Delphine nods. “They put a great deal of pressure on me to excel.”

Cosima squeezes her hand, thumb stroking her skin consolingly. “I hear you there. Personally, I used to just sneak from the liquor cabinet when tensions were high.”

“How young?”

“Eleven, when I started.”

“Eleven,” Delphine asks, chuckling.

“It wasn’t like I was getting shit-faced. Just taking the edge off. And when you’re, like, four-foot-six and eighty pounds soaking wet, it doesn’t take much more than a shot of Old Grand-Dad to mellow you out.” She glances at Delphine, grinning cheekily. “It’s a wonder I never developed a drinking problem. Guess I just got used to it too early.”

Delphine shakes her head. “You were trouble, weren’t you?”

“I was sneaky. I started a fair amount of trouble, but I was never the one to finish it.”

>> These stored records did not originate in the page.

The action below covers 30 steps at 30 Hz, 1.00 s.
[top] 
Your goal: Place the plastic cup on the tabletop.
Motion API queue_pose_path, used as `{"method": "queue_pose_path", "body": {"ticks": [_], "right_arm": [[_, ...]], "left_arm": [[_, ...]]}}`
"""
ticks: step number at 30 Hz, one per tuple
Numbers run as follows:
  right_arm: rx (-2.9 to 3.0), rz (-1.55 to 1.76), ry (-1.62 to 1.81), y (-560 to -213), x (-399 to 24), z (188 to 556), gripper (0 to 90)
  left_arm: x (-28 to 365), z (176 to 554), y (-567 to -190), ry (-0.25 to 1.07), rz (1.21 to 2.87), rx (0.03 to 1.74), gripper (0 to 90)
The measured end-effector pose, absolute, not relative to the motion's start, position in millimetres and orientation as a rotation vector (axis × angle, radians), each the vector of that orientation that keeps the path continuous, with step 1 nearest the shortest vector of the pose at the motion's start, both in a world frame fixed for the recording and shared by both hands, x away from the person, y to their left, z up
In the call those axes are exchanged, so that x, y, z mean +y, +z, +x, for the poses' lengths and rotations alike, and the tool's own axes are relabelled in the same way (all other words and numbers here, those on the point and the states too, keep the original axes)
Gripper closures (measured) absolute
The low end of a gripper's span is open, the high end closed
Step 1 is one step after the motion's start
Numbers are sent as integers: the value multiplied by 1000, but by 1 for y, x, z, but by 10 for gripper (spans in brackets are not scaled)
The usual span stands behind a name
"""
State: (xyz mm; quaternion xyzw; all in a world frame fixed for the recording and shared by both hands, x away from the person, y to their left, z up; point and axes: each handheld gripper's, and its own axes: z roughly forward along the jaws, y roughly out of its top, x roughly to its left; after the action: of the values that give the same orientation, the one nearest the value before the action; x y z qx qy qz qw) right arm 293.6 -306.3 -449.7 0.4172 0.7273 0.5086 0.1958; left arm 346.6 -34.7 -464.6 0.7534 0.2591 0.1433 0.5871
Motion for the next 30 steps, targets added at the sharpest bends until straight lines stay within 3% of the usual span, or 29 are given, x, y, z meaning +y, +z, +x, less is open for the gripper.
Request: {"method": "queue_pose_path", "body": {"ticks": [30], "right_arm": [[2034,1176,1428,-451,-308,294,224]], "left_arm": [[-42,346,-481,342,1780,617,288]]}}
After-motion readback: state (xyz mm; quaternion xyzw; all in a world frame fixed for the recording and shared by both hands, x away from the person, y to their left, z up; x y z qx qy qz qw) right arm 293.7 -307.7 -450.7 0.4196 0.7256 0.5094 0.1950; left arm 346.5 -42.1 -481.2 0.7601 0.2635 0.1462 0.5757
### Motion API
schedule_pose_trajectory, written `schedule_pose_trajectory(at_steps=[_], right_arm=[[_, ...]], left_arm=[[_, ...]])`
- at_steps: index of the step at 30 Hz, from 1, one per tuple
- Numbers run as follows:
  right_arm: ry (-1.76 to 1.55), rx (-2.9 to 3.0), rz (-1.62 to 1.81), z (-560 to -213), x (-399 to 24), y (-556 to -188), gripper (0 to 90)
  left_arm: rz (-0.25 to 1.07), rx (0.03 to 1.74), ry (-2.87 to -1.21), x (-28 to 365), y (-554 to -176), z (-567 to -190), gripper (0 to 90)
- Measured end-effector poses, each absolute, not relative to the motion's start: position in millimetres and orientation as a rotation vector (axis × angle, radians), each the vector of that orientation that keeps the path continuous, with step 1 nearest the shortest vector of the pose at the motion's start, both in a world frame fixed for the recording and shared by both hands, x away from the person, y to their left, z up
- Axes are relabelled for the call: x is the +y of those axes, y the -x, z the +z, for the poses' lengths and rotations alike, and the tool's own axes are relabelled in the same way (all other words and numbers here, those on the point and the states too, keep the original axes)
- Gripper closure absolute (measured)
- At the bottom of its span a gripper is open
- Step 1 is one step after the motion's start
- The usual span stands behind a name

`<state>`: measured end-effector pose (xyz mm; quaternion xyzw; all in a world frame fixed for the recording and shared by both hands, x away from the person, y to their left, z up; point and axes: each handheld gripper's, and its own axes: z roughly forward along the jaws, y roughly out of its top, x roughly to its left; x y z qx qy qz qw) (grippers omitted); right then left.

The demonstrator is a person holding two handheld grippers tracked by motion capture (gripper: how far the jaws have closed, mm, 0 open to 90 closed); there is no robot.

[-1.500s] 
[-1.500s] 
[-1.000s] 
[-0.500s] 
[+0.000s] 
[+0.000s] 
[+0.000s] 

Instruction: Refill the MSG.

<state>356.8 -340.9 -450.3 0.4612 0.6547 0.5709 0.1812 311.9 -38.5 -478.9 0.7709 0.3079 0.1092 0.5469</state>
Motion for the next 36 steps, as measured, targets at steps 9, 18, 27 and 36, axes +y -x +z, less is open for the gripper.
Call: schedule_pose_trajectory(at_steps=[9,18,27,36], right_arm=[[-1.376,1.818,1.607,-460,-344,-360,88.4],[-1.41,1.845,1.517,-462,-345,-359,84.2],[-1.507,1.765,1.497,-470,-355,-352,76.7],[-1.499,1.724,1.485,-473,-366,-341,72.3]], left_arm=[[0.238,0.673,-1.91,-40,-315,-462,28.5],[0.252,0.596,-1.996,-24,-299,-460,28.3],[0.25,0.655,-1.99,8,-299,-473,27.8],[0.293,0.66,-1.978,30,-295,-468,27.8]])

She turns away from Cosima, shaking her head with a smile, her chuckles fading. Tugging their hands from her belly to her lips, she kisses the backs of Cosima’s knuckles gently. Once, twice, a third time.

“I want to know everything. All of it,” she says quietly, her words fringed with both the need and the inherent hopelessness.

It’s unfair of her to ask for it. Some things are as difficult to remember as they are to forget. It takes a trigger – a scent, a sound, a familiar place. It takes a mood, a mile. It takes a lifetime, really, and even if she had one – if they had one – odds are, she’d go to her own grave with words left unsaid.

Everything arises with a sense of urgency lately. She has to remind herself to allow things to come organically, in their own time, even if neither of them knows how much of it is left. Even if it is very little. That is how meanings are truly made.

Cosima knows this, as she buries her nose against Delphine’s shoulder and rasps on the inhale, kissing through the fabric of her shirt. “So do I,” she says.

There are histories inside of them both, unsaid. They tuck them in, beside them, between them, the single sheet that they share pulled taut. In the dark, feeling the warmth and weight of a body against their own, they imagine so much: the history unmade, together. The glittering empire they could build, in a bed, or in a small house with picture windows and vaulted ceilings. It all seems so meaningful in the moonlight. Between the blinds, palm-to-palm, it all seems to dissipate.